WORK ITEM => Nothing is to be altered; the data must be repeated exactly.

SUPPLIED DATA =>
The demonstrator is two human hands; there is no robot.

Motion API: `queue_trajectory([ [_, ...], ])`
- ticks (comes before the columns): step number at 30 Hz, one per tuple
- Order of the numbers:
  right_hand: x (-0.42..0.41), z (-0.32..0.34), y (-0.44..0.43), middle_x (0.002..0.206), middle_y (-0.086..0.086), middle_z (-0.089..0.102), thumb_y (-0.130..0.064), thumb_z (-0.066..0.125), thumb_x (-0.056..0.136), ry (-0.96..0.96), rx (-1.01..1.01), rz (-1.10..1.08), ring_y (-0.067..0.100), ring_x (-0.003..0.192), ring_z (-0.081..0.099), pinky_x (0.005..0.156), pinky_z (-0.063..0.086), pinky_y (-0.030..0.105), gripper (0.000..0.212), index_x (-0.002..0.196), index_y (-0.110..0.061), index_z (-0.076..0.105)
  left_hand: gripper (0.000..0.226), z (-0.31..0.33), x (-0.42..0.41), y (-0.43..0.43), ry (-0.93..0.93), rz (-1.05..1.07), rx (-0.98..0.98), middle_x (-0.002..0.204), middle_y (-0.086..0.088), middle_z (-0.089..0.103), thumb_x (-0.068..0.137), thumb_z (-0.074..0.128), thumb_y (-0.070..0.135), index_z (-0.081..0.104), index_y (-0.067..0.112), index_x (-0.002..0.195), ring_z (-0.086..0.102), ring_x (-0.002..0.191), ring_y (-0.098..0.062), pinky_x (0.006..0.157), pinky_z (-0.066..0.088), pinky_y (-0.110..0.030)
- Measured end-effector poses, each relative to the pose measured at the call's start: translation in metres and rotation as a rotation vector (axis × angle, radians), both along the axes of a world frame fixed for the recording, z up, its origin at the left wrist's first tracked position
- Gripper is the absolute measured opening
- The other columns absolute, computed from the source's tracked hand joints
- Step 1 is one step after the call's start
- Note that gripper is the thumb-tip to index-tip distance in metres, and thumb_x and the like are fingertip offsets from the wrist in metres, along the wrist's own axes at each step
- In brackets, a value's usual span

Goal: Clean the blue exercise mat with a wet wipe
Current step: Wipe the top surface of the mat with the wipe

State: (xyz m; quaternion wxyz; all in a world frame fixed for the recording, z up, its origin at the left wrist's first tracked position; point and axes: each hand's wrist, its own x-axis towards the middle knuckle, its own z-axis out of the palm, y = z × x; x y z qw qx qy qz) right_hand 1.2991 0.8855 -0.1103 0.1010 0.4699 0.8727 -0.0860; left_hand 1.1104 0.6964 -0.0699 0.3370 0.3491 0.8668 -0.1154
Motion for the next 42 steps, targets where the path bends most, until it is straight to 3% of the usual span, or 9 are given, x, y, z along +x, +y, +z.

TASK SOLUTION =>
The demonstrator is two human hands; there is no robot.

Motion API: `queue_trajectory([ [_, ...], ])`
- ticks (comes before the columns): step number at 30 Hz, one per tuple
- Order of the numbers:
  right_hand: x (-0.42..0.41), z (-0.32..0.34), y (-0.44..0.43), middle_x (0.002..0.206), middle_y (-0.086..0.086), middle_z (-0.089..0.102), thumb_y (-0.130..0.064), thumb_z (-0.066..0.125), thumb_x (-0.056..0.136), ry (-0.96..0.96), rx (-1.01..1.01), rz (-1.10..1.08), ring_y (-0.067..0.100), ring_x (-0.003..0.192), ring_z (-0.081..0.099), pinky_x (0.005..0.156), pinky_z (-0.063..0.086), pinky_y (-0.030..0.105), gripper (0.000..0.212), index_x (-0.002..0.196), index_y (-0.110..0.061), index_z (-0.076..0.105)
  left_hand: gripper (0.000..0.226), z (-0.31..0.33), x (-0.42..0.41), y (-0.43..0.43), ry (-0.93..0.93), rz (-1.05..1.07), rx (-0.98..0.98), middle_x (-0.002..0.204), middle_y (-0.086..0.088), middle_z (-0.089..0.103), thumb_x (-0.068..0.137), thumb_z (-0.074..0.128), thumb_y (-0.070..0.135), index_z (-0.081..0.104), index_y (-0.067..0.112), index_x (-0.002..0.195), ring_z (-0.086..0.102), ring_x (-0.002..0.191), ring_y (-0.098..0.062), pinky_x (0.006..0.157), pinky_z (-0.066..0.088), pinky_y (-0.110..0.030)
- Measured end-effector poses, each relative to the pose measured at the call's start: translation in metres and rotation as a rotation vector (axis × angle, radians), both along the axes of a world frame fixed for the recording, z up, its origin at the left wrist's first tracked position
- Gripper is the absolute measured opening
- The other columns absolute, computed from the source's tracked hand joints
- Step 1 is one step after the call's start
- Note that gripper is the thumb-tip to index-tip distance in metres, and thumb_x and the like are fingertip offsets from the wrist in metres, along the wrist's own axes at each step
- In brackets, a value's usual span

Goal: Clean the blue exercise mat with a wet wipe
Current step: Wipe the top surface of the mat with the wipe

State: (xyz m; quaternion wxyz; all in a world frame fixed for the recording, z up, its origin at the left wrist's first tracked position; point and axes: each hand's wrist, its own x-axis towards the middle knuckle, its own z-axis out of the palm, y = z × x; x y z qw qx qy qz) right_hand 1.2991 0.8855 -0.1103 0.1010 0.4699 0.8727 -0.0860; left_hand 1.1104 0.6964 -0.0699 0.3370 0.3491 0.8668 -0.1154
Motion for the next 42 steps, targets where the path bends most, until it is straight to 3% of the usual span, or 9 are given, x, y, z along +x, +y, +z.

The output above is the complete answer.